En Estonie, la consommation d'électricité pour l'année 2025 révèle une situation énergétique diversifiée. Les imports nets représentent un peu plus d'un tiers de l'approvisionnement en électricité, soulignant une forte dépendance de l'Estonie envers l'extérieur pour ses besoins énergétiques. En ce qui concerne les sources d'énergie bas carbone, elles comptent pour presque 37 % de la production électrique totale, avec l'éolien représentant environ 16 %, le solaire près de 14 %, et les bio-carburants autour de 7 %. Les énergies fossiles couvrent environ un quart de la production, principalement dominées par le fioul avec plus de 18 %, tandis que le charbon ne représente qu'une petite part à 6 %. Cette répartition montre que si des progrès ont été réalisés vers des énergies plus propres, une part significative de l'électricité dépend encore de sources moins durables.
Les sources de données utilisées sur cette page incluent Energy Institute, ENTSOE, Eurostat et IEA. En savoir plus sur les sources de données →
L'électricité augmente-t-elle en Estonie ?

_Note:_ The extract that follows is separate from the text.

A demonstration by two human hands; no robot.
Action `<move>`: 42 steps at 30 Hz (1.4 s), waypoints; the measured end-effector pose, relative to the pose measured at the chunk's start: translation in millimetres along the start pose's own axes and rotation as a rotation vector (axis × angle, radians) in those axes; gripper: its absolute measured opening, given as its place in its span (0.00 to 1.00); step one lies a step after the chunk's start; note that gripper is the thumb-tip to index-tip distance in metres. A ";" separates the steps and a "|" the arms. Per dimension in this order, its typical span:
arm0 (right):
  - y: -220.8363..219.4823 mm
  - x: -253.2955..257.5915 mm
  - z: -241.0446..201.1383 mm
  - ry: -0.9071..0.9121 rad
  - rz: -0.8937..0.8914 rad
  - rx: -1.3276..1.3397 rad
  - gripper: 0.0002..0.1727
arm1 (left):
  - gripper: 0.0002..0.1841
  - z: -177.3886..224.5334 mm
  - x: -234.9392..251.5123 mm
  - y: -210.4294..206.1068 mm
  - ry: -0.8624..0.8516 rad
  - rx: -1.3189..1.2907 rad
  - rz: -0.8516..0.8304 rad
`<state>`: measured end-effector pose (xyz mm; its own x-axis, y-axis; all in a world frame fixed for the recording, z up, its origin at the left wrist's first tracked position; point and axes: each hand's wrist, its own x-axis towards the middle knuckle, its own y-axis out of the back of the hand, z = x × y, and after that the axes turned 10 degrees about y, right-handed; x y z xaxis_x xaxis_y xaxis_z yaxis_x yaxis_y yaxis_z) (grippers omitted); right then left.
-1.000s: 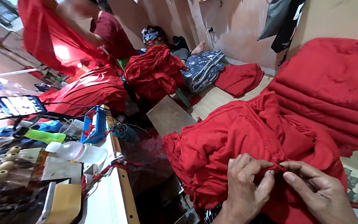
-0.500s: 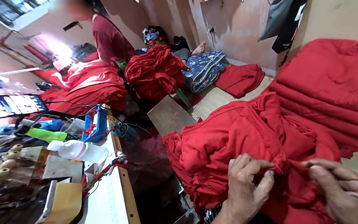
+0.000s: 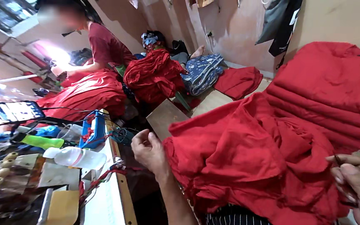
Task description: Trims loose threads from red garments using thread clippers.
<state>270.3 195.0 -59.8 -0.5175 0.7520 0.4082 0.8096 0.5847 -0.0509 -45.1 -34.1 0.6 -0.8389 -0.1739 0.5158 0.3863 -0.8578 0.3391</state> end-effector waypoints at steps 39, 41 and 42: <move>-33.1 -17.4 -7.7 0.458 -0.190 -0.490 0.18 | 0.13 62.9 -180.2 -20.4 -0.110 -0.632 -1.015; -34.6 -17.7 -6.8 0.491 -0.208 -0.563 0.18 | 0.14 62.2 -179.8 -18.5 -0.114 -0.627 -1.039; -36.4 -18.0 -5.0 0.515 -0.203 -0.608 0.17 | 0.15 62.0 -179.9 -17.8 -0.112 -0.629 -1.047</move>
<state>251.5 158.7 -60.8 -0.5976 0.3290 0.7312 0.7993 0.3164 0.5109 122.7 42.4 -49.4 -0.5836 0.7555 0.2977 -0.7329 -0.6479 0.2077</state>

En examinant la tendance de la consommation d'électricité par habitant, il est inquiétant de constater un recul notable par rapport aux niveaux historiques. En 2025, la consommation s'élève à 5648 kWh par personne, soit une baisse de 6042 kWh par rapport au record de 11690 kWh/personne atteint en 1986. La génération d'électricité bas carbone, à 2074 kWh par personne, a également diminué de 321 kWh par rapport au record précédent de 2024. Ces déclins indiquent une trajectoire stagnante qui est préoccupante à un moment où l'augmentation de l'électrification est cruciale pour contrer les impacts de l'énergie fossile sur le climat et pour répondre aux besoins énergétiques croissants dûs à l'essor de technologies telles que l'intelligence artificielle.
Suggestions
Pour intensifier la génération d'électricité bas carbone, l'Estonie pourrait se concentrer davantage sur l'expansion de ses infrastructures éoliennes et solaires, qui produisent déjà une part significative de l'énergie du pays. Des pays comme le Danemark, avec son éolien représentant près de 60 %, ou des États comme le Dakota du Sud et l'Iowa, avec plus de 50 % chacun, montrent qu'une forte proportion de production éolienne est possible. De plus, l'Estonie pourrait tirer des leçons de la France où le nucléaire constitue 70 % de l'électricité produite, ou de la Slovaquie avec 66 %, pour renforcer sa propre capacité nucléaire. Un mélange de ces stratégies pourrait non seulement améliorer l'autosuffisance énergétique, mais aussi promouvoir un avenir énergétique plus durable pour l'Estonie.
Histoire
L'histoire récente de l'énergie bas carbone en Estonie montre une progression inconstante. Depuis 2009, la production d'électricité à partir des bio-carburants a généralement augmenté, malgré des reculs occasionnels comme en 2013 et 2025. Les années 2017 et 2020 ont vu des ajouts significatifs, non seulement avec les bio-carburants, mais également par des augmentations dans les secteurs solaire et éolien. Les années récentes, comme 2024, ont marqué des avancées considérables pour l'éolien et le solaire avec des augmentations de 0,4 TWh chacune, bien que 2025 ait enregistré un déclin notable dans les bio-carburants. La progression rapide et variable témoigne d'une transition énergétique qui nécessite une direction plus assurée, notamment en adoptant des technologies énergétiques comme le solaire et le nucléaire pour consolider la croissance d'une électricité bas carbone en Estonie.